Resin with short-range π-π stacking aggregates for an efficient photocatalyst

Self-assembled supramolecular photocatalysts have aroused intensive attraction in extensive fields of solar energy conversion, water splitting and energy storage. However, the photocatalysts constructed by long range π-π stacking interaction usually display low photocatalytic activity because the holes and electrons recombine easily as they migrate along the long range π-π stacking structure. To overcome their shortcoming, for the first time, short-range π-π stacking aggregates were facilely prepared by covalent grafting 4′-(pethanediamine phenyl)-2,2′:6′,2″-terpyridine (TE) onto crosslinked polystyrene macroporous resin to form an efficient and stable photocatalyst.

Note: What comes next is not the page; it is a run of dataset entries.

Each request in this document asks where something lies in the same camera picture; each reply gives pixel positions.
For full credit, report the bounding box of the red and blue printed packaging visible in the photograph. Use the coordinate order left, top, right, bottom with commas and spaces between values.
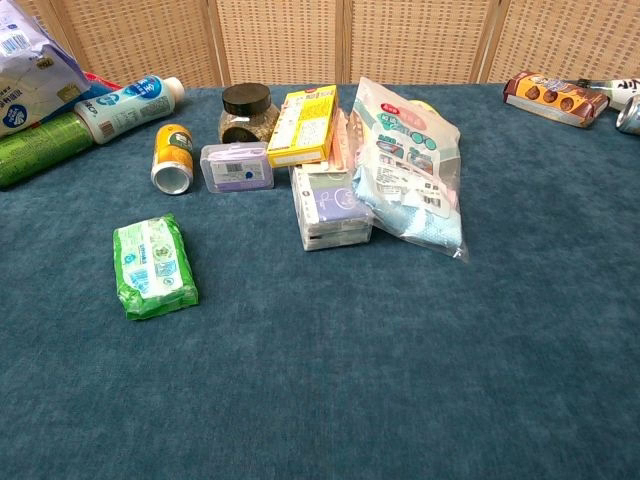
82, 71, 123, 93

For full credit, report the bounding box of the brown cookie package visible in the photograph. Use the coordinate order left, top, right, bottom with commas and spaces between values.
502, 70, 610, 129

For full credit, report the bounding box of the purple white tissue pack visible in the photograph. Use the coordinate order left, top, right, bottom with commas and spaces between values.
289, 163, 375, 252

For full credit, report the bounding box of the pink striped flat pack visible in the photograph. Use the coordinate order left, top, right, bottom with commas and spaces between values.
313, 107, 350, 175

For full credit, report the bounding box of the purple clear plastic case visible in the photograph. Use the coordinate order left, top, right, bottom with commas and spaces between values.
199, 141, 276, 194

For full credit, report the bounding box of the clear bag of cloths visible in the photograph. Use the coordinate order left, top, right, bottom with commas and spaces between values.
346, 76, 470, 263

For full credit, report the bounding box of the blue table cloth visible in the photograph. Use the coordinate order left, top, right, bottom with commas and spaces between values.
0, 82, 640, 480

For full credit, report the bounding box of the yellow cardboard box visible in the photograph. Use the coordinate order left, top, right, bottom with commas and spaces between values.
266, 84, 339, 168

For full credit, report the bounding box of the glass jar black lid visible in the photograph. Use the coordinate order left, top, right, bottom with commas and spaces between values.
218, 83, 281, 148

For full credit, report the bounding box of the orange drink can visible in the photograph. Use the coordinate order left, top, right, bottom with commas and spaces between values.
150, 123, 195, 195

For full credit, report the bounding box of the green wet wipes pack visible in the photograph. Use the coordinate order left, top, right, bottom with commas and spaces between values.
112, 213, 200, 322

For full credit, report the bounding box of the woven wooden folding screen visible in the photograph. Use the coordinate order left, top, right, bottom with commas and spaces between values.
9, 0, 640, 88

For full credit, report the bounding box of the white blue plastic bottle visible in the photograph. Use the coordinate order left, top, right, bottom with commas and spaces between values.
74, 75, 186, 146

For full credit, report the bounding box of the green cylindrical tube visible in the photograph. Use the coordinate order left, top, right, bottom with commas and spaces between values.
0, 111, 96, 190

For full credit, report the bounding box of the silver metal can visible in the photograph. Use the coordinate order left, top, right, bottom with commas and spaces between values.
615, 94, 640, 137

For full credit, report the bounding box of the white purple plastic bag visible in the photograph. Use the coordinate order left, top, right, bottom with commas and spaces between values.
0, 0, 93, 140

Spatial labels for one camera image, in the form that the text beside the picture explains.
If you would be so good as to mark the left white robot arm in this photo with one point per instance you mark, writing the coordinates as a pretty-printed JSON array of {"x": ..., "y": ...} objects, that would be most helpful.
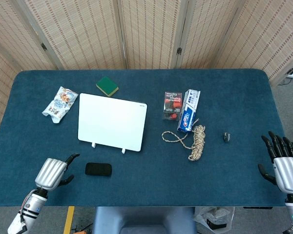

In the grafted resin, TE molecules linked to the resin molecules form a monolayer structure by short-range π-π stacking interaction along the polymer chains, which not only shortens the charge migration distance and reduces the charge recombination efficiency, but also efficiently improves light absorption range and wettability of the as-prepared photocatalyst. The above advantages endow the as-prepared photocatalyst with an excellent photocatalytic performance, for example, it affords a hydrogen evolution rate of 227.5 umol g-1h−1 under UV–vis irradiation. Moreover, the covalent bond connection between TE aggregates and resin improves the stability of TE aggregates, enhancing their recycling. Overall, our work provides a convenient route for the preparation of efficient and stable short-range π-π aggregate photocatalyst assisted by resin for environmental and energetic applications.